Lines from the material below that hold the string "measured" are what is needed; copy each of them.
--- Information supplied Enclosed Below ---
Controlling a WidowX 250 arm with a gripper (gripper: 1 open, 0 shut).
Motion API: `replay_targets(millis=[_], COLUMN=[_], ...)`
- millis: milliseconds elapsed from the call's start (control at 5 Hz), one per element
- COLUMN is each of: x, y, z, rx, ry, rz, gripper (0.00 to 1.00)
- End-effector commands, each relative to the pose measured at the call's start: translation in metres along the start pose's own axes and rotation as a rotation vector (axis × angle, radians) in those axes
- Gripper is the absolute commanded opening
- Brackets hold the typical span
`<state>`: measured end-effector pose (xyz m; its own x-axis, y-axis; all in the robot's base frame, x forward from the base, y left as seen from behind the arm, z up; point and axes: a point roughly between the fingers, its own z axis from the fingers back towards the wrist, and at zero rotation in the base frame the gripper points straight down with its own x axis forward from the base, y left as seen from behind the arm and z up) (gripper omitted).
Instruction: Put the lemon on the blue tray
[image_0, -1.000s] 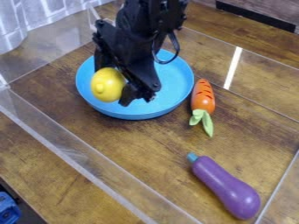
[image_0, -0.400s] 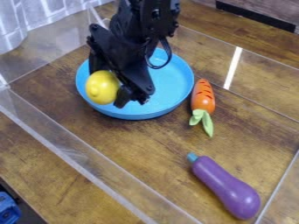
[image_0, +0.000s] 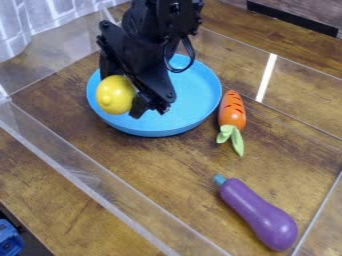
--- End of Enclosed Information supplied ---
_Solution to this exercise:_
- End-effector commands, each relative to the pose measured at the call's start: translation in metres along the start pose's own axes and rotation as a rotation vector (axis × angle, radians) in those axes
`<state>`: measured end-effector pose (xyz m; its own x-axis, y-axis; all in the robot's base frame, x forward from the base, y left as seen from behind the arm, z up; point and axes: a point roughly between the fingers, its own z axis from the fingers back towards the wrist, and at zero rotation in the base frame the gripper points straight down with its own x axis forward from the base, y left as seen from behind the arm and z up) (gripper omitted).

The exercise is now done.